The listing below holds pictures; exclude them. Return exactly the lines from the one with "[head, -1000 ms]" through the one with "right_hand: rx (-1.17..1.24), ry".

·····

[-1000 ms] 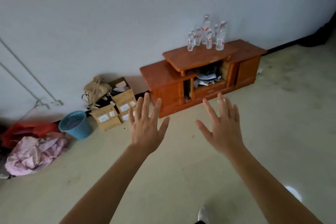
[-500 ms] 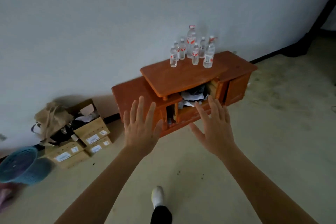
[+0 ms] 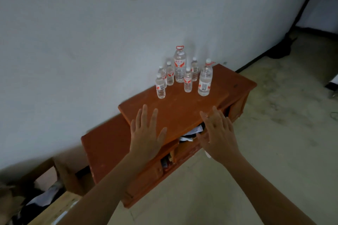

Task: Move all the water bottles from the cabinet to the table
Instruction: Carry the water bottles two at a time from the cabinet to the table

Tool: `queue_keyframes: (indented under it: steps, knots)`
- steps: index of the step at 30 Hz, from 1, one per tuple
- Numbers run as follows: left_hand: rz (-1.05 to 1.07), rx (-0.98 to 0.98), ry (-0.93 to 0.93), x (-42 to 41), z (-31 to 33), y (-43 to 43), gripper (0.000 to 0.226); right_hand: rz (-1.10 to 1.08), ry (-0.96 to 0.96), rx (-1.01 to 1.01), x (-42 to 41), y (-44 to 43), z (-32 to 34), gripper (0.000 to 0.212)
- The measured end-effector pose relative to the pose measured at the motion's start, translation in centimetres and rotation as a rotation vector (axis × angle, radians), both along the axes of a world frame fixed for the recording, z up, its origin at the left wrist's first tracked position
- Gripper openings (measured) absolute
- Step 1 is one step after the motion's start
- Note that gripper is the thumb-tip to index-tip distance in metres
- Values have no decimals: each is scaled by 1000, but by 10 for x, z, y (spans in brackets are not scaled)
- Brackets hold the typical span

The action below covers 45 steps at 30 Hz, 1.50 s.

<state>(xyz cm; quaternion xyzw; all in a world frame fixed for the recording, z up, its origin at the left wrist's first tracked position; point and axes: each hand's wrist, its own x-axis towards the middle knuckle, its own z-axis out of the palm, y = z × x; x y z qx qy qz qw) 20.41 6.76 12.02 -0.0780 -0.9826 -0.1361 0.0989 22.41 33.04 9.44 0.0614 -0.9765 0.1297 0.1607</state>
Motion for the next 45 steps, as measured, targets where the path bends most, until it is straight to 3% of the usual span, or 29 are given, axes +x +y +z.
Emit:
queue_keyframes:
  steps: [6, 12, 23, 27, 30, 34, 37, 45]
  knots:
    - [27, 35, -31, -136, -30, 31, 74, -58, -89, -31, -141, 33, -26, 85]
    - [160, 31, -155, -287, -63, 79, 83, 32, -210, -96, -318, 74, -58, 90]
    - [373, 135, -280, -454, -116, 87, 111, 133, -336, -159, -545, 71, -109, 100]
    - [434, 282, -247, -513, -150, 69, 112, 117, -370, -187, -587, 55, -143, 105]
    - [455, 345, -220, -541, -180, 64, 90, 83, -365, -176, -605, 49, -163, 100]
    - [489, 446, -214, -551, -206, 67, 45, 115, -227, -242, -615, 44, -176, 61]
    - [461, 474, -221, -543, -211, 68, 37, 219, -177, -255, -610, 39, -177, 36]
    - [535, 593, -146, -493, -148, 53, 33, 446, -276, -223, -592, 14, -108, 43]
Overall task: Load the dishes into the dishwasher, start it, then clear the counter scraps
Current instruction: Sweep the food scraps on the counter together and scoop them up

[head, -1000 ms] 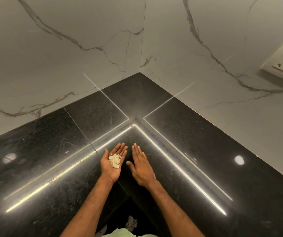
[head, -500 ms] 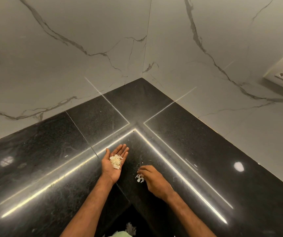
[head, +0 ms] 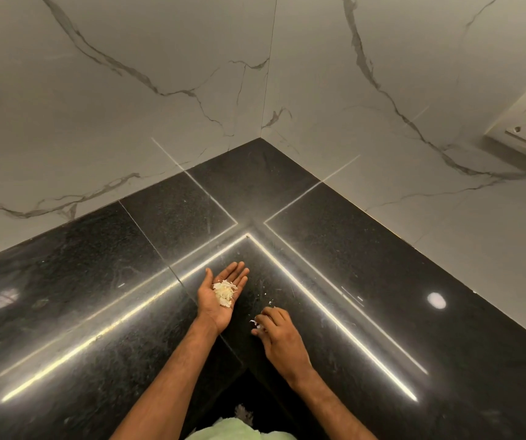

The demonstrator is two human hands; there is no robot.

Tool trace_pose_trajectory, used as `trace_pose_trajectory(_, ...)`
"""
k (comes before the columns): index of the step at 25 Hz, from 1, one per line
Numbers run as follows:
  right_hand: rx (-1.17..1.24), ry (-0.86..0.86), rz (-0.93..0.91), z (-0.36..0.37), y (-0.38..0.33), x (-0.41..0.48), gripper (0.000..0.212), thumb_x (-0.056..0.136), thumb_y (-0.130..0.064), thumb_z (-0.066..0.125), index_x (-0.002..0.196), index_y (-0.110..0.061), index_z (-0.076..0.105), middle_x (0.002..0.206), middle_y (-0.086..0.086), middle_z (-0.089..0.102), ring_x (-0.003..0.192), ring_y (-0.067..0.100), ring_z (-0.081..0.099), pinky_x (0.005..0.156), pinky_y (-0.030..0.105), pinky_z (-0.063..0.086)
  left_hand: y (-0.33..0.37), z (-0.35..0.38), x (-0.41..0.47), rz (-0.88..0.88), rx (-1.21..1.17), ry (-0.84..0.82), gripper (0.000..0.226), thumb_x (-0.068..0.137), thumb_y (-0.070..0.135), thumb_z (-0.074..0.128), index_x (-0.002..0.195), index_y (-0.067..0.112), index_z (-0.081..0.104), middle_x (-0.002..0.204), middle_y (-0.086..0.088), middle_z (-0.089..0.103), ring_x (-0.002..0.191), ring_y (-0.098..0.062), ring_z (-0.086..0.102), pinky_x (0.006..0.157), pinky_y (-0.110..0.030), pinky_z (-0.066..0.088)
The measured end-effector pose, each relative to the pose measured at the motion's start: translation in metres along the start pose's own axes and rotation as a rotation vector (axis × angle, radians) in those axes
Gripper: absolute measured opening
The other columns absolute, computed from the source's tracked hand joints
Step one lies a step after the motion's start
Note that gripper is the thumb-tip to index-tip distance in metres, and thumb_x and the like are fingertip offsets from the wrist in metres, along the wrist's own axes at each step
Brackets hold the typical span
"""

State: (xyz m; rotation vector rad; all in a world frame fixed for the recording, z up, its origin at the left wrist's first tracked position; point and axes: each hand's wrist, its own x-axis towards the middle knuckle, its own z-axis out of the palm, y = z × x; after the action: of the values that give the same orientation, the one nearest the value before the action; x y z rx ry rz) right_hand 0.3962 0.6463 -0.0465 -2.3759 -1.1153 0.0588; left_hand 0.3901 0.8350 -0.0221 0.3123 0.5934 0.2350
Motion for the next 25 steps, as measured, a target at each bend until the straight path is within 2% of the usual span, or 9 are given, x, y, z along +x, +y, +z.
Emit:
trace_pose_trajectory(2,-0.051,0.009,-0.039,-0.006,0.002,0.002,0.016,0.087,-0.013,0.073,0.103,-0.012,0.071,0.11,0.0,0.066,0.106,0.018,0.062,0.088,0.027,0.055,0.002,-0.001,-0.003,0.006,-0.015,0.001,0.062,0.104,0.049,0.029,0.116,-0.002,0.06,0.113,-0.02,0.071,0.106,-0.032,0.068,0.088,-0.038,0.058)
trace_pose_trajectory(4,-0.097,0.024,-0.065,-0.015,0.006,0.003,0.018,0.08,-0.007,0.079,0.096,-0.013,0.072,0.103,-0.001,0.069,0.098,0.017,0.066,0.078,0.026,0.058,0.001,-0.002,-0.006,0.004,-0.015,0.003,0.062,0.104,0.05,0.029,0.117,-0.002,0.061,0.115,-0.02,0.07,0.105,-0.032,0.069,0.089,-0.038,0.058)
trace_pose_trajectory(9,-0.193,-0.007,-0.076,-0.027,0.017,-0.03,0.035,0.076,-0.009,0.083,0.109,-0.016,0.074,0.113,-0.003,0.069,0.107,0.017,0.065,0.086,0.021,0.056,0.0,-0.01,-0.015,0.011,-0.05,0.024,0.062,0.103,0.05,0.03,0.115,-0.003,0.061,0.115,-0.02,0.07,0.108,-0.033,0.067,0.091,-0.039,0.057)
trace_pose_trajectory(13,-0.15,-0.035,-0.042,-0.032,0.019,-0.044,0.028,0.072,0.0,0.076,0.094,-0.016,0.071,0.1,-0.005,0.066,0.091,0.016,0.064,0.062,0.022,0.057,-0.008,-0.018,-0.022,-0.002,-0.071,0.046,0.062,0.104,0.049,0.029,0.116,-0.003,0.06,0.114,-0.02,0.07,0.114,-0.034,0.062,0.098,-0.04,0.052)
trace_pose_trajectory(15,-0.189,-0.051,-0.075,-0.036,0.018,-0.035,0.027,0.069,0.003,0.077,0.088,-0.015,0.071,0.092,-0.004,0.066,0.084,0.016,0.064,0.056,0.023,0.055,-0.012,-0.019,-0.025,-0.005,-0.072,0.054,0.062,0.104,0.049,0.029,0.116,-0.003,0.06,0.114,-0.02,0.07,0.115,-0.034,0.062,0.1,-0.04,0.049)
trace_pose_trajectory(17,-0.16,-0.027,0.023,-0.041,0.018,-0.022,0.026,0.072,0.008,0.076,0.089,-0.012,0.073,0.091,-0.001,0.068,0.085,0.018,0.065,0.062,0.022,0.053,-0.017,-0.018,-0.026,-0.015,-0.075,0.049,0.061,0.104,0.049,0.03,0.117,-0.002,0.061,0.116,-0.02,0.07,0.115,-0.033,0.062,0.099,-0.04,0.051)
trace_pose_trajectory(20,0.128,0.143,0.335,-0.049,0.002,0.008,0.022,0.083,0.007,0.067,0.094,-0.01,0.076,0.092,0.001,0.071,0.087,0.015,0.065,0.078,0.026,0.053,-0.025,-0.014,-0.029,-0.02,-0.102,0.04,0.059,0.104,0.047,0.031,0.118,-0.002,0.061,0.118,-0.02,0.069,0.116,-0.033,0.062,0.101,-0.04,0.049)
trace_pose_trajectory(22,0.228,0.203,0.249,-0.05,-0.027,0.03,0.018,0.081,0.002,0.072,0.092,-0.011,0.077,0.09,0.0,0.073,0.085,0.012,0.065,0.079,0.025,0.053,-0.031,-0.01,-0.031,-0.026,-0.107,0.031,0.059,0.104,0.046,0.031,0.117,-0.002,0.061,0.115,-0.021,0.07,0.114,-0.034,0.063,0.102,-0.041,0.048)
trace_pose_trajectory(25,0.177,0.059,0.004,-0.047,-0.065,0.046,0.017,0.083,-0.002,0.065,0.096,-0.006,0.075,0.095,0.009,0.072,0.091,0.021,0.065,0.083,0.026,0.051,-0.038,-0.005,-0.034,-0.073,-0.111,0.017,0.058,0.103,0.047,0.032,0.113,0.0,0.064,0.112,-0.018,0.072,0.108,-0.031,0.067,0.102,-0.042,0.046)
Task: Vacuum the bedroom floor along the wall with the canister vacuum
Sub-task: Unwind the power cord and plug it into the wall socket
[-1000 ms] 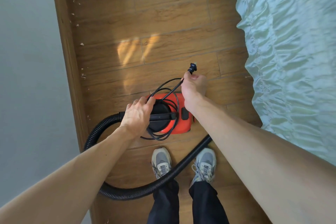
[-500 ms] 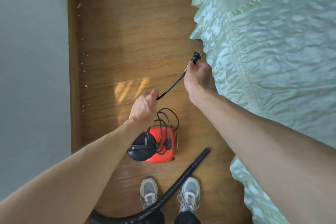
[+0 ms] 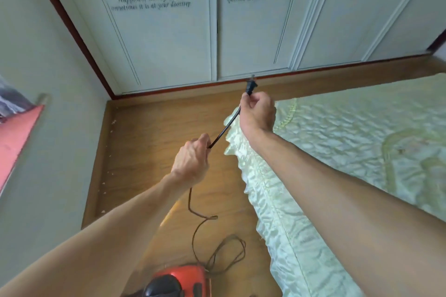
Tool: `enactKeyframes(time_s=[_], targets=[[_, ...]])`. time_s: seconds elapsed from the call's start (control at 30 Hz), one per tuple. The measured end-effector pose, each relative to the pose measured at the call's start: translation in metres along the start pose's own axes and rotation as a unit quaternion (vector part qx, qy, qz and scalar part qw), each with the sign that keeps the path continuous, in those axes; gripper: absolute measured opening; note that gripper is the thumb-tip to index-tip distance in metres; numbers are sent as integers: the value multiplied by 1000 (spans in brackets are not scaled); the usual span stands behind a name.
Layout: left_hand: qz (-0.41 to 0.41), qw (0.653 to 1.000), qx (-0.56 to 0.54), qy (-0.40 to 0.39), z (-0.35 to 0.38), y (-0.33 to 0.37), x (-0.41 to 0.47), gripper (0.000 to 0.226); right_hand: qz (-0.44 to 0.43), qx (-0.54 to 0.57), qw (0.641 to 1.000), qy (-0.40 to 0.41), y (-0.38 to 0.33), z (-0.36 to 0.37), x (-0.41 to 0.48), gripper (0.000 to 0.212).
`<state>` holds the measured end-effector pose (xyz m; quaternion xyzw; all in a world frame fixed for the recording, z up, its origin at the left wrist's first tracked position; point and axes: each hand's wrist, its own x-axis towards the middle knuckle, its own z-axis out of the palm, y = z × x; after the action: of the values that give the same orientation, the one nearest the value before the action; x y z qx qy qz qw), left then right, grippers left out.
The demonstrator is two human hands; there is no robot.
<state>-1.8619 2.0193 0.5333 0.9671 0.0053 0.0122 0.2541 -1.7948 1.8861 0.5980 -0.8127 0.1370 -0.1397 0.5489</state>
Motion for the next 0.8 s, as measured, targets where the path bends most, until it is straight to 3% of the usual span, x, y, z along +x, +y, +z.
enactKeyframes(time_s=[0.4,0.5,0.8], targets=[[78,992,-66,69,-176,163,45,15,-159,19,983,85,-217,-132,50,16],[86,985,-131,74,-208,202,45,7,-189,14,976,108,-261,-164,50,16],[151,946,-284,36,-272,297,21,15,-230,-60,947,218,-355,-259,22,19]])
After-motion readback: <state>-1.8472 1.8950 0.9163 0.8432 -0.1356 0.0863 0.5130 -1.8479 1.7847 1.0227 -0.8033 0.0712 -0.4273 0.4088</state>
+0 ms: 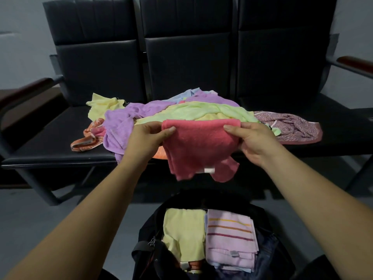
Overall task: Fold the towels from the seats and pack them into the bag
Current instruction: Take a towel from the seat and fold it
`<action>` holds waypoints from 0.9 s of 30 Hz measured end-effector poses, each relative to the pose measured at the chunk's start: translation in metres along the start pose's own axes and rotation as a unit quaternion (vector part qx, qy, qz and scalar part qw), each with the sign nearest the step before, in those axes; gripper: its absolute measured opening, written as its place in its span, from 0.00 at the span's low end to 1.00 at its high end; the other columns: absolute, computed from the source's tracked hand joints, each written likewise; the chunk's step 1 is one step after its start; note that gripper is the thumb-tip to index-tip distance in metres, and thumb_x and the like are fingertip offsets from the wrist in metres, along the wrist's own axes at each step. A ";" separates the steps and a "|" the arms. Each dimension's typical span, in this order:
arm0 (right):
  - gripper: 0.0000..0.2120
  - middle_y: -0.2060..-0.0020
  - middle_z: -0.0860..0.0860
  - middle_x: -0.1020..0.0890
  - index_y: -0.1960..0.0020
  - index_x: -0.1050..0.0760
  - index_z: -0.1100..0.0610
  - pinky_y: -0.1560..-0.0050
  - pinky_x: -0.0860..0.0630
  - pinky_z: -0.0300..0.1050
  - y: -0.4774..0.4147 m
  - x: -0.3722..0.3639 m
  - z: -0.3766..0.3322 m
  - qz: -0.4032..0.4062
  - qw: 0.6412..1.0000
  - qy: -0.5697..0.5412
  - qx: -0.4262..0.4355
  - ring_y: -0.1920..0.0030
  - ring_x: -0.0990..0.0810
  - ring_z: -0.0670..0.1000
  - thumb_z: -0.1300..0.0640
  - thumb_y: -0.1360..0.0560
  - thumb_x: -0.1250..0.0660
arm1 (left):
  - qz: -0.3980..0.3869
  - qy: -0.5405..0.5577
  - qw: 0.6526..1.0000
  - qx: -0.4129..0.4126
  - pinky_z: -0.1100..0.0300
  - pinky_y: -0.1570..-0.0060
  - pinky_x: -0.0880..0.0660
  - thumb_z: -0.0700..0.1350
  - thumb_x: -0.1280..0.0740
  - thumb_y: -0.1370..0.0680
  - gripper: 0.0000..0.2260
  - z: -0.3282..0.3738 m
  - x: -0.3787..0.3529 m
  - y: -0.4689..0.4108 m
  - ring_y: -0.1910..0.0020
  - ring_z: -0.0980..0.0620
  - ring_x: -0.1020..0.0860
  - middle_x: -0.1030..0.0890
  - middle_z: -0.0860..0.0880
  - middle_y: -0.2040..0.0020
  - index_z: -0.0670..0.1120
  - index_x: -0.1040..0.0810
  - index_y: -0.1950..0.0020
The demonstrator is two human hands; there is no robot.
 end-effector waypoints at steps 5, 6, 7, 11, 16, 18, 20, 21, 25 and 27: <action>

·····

Task output »
[head, -1000 ms] 
[head, -500 ms] 
[head, +0 ms] 

The demonstrator is two human hands; there is no robot.

Tool trace_pose_trajectory, used as `trace_pose_trajectory(_, ...)`
"""
k (comes before the columns): index of the step at 25 Hz, from 1, one per line
Numbers run as follows:
  right_hand: rx (-1.17..1.24), ry (-0.86..0.86), rz (-0.93..0.91), z (-0.36..0.37), y (-0.38..0.33), x (-0.41..0.48), gripper (0.000..0.212), thumb_x (-0.056..0.136), thumb_y (-0.130..0.064), thumb_z (-0.066..0.125), index_x (-0.002..0.196), index_y (-0.110..0.061), index_z (-0.076..0.105), middle_x (0.002..0.206), middle_y (-0.086..0.086), middle_z (-0.089..0.102), ring_x (-0.003..0.192), ring_y (-0.067..0.100), ring_z (-0.081..0.099), pinky_x (0.005..0.156), pinky_y (-0.030..0.105), pinky_z (-0.063..0.086)

Further output is not needed for this exercise.